This semester has honestly been a train wreck, for me and others. Now, it’s finals week, and it serves as nothing more than a reminder of how close, but yet so far, the year is from ending.
Here are the reasons why finals have made me so done:
1. The Paper and Test Combo
If anyone has had this happen to them, I am so sorry. Usually, a professor decides to either give you a final exam, or a final paper due by the day the final is scheduled to happen. Then, there is this special breed of professor that assumes that their class is the only one to prepare for, so they assign both a final paper due on the exam day, and then an exam you take after you turn in the paper. The betrayal one feels in this moment cannot be explained in words conducive to online publishing.
2. The Random Test
Have you ever been in a class where you don’t have a single test the entire year, just writing papers, and then you have a final exam? I have, and it is not so much anger as much as confusion that I feel. This whole semester, some friends and I have had these classes where all we have done is write four papers about some broad topics about which no one cares. Then, our professors scheduled an exam composed of four essays on broad topics about which no one cares. Why?
3. The Waiting Period
I hate it when you have one exam on the very first day of the exam period, and one exam on the very last day. I would sincerely appreciate the opportunity to simply take them and have them completed as soon as possible. Now, there is this awkward space in between that is completely unnecessary, and the school year is prolonged for absolutely no reason.
4. The Need (Want) to Party
I want to celebrate the end of the year, but I cannot because I need to ensure I successfully pass this philosophy test that determines the course of my college career, future, and the fate of my unborn children.
5. The Slow Pace
Because of the schedule changes during finals week, the pace of the days are much slower. There aren’t any classes. As a result, sometimes we are left in this limbo of nothing to do except for either studying or watching the next episode of How to Get Away With Murder. If this pace was developed to facilitate the desire to study in order to pass the time, then university administration obviously has not seen How to Get Away With Murder.
6. The Sore Fingers
I know I’ve gotten used to typing notes, but I hate writing short answers and essays on my final exams. I think professors find it funny when they read our illegible, non-cohesive sentences scratched across the tear-stained lined pages of our blue books.

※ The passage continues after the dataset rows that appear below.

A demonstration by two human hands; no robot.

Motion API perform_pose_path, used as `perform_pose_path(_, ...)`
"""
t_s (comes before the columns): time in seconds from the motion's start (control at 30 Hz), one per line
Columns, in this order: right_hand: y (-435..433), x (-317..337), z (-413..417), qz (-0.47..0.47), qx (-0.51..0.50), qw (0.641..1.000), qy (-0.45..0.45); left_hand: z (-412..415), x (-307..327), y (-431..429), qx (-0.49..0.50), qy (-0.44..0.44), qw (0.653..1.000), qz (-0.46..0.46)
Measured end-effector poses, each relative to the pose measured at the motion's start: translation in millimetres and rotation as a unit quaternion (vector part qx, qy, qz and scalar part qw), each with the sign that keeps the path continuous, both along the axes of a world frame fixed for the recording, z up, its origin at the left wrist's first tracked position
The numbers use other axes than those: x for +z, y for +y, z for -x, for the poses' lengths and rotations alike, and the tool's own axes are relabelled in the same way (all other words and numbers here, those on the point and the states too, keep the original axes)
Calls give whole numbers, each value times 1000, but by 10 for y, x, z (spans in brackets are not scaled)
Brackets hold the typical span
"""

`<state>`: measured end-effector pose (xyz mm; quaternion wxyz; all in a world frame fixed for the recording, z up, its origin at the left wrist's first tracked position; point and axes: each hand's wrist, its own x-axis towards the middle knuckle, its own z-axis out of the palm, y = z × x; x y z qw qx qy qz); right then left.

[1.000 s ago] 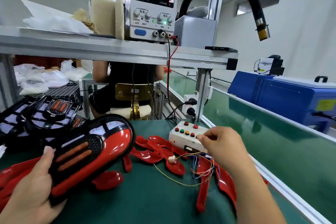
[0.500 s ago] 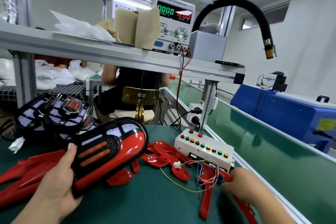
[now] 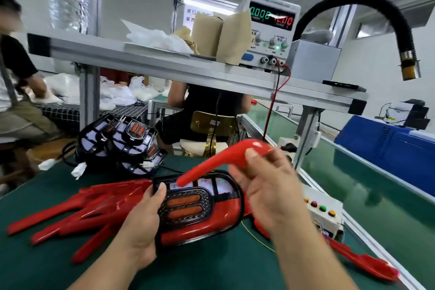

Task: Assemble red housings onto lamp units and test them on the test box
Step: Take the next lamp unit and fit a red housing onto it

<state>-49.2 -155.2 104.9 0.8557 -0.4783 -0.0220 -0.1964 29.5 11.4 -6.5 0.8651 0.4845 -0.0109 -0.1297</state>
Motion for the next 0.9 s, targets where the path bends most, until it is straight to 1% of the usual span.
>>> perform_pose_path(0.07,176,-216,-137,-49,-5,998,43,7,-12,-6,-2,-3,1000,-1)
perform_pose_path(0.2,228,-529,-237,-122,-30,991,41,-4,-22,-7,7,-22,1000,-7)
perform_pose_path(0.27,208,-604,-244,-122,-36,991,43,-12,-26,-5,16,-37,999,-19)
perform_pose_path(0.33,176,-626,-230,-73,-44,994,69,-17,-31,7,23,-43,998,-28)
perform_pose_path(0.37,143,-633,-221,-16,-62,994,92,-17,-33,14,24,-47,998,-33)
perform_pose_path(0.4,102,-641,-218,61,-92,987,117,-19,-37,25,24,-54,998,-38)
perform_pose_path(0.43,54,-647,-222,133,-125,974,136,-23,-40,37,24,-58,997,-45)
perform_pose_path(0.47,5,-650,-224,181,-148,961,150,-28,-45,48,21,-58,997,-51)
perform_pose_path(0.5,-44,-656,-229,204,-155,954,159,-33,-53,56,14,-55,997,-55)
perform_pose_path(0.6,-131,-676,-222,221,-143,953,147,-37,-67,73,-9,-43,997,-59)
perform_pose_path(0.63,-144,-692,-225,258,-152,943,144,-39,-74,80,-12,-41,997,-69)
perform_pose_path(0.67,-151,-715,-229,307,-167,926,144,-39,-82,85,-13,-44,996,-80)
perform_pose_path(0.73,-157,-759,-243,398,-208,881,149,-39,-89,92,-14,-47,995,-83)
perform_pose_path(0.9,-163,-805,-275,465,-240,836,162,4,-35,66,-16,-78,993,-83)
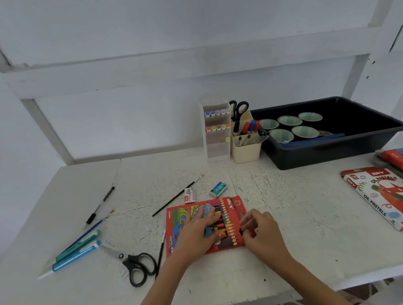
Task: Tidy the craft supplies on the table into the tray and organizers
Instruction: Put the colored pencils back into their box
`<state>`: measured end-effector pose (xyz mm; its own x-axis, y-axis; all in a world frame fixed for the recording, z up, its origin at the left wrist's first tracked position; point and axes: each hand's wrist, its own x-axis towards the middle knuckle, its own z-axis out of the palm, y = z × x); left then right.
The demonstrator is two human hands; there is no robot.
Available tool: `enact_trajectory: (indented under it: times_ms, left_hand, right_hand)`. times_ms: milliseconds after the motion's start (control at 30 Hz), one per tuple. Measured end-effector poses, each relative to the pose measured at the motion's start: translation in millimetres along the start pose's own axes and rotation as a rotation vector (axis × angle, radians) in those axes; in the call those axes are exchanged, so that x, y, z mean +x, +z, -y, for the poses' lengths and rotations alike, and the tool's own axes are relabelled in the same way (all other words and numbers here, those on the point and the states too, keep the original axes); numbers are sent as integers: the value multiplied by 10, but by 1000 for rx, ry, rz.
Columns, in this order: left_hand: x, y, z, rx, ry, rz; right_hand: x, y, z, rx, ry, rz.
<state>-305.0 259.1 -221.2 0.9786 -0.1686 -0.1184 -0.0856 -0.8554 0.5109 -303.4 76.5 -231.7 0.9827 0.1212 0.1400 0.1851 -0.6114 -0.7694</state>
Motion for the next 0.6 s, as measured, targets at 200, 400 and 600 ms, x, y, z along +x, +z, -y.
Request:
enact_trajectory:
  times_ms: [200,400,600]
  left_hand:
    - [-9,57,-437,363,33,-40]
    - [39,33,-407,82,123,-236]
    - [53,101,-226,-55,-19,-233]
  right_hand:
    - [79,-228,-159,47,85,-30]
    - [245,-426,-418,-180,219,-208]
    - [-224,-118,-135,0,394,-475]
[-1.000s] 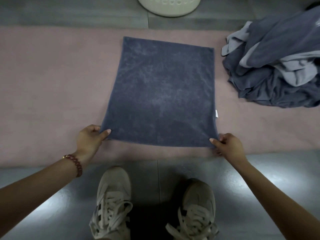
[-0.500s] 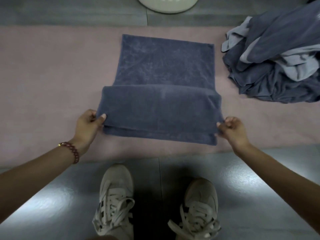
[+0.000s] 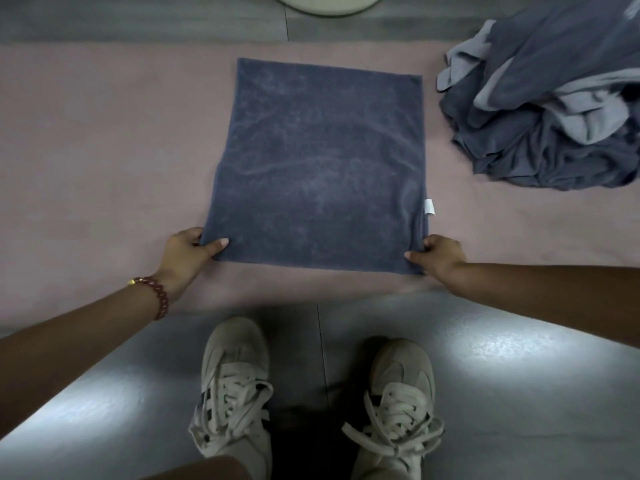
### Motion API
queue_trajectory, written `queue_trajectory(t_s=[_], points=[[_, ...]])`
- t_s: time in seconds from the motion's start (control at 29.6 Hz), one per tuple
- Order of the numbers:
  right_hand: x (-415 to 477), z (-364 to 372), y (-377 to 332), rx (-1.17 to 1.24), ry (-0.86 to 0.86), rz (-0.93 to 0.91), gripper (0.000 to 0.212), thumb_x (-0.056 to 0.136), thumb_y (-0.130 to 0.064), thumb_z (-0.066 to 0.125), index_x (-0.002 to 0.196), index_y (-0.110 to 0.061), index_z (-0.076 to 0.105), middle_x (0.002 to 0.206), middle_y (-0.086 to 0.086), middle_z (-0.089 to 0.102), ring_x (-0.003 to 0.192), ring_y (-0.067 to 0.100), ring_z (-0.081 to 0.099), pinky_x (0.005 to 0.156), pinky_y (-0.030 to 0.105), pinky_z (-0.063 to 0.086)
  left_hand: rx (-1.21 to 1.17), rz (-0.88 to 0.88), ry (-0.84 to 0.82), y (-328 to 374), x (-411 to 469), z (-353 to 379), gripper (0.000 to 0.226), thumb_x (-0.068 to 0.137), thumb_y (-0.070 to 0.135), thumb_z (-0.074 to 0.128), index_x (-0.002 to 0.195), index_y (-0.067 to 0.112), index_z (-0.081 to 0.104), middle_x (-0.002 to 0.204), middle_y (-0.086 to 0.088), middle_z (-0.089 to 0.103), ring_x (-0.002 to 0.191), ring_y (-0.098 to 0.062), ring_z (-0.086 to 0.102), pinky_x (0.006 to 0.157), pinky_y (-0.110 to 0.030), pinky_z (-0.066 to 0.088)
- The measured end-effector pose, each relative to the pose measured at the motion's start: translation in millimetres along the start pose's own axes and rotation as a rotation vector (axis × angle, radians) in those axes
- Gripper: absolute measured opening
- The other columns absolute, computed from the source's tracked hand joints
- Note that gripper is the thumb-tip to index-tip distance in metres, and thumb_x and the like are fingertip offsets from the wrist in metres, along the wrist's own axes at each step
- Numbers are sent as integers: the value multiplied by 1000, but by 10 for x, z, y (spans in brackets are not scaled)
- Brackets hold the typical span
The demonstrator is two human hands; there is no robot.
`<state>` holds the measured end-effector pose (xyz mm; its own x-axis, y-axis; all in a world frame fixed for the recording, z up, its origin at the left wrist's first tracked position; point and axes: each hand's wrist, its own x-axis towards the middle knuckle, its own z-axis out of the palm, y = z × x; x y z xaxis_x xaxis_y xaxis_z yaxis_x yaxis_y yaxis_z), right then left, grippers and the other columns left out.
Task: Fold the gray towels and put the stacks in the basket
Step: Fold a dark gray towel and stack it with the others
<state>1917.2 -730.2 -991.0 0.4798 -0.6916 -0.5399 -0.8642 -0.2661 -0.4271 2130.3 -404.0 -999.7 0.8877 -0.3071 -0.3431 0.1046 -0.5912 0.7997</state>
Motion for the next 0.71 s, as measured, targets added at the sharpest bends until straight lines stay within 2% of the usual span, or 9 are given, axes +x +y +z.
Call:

7. The Blue Book Nightmare
Speaking of blue books, of course we haven’t paid enough money in tuition to acquire the tools to succeed. Instead, we have to by a special book, that has special paper, as if the special paper is going to make our writing any less rushed and terrible. For one of my exams, I forgot my blue book, so I bought seven on impulse because I knew I was living in a nightmare.
8. The Elusive Notes
I try to take notes in class, I promise. However, there is always one section that I always manage to miss, and it is always the most important one.
9. The Professor Evaluations
At the end of the semester, it is time for professor evaluations. The evaluations are always given conveniently right before the final exam, so we can’t judge the professor based upon the ludicrous questions asked of us on the tests. We also cannot critique them based upon the useless papers, or the mediocre presentations. Clever.
10. Carb Intake
My carb intake increases during finals preparation. One week I went on a juice cleanse and felt so energized, and then during finals week I was eating pizza and thai food in order to fill the empty hole I used to call my brain.
11. The Sleep Demon
I have this theory that every hour of sleep we lose during the semester is mixed together in this vat to create the sleep demon, which gets more powerful by each hour of sleep that we sacrifice. Just before finals begin, the sleep demon catches up to us and rapidly replaces those hours, which turns my productive day of studying and working into a day during which I am obstructed from leaving my bed.
Well, that’s it. Good luck everyone!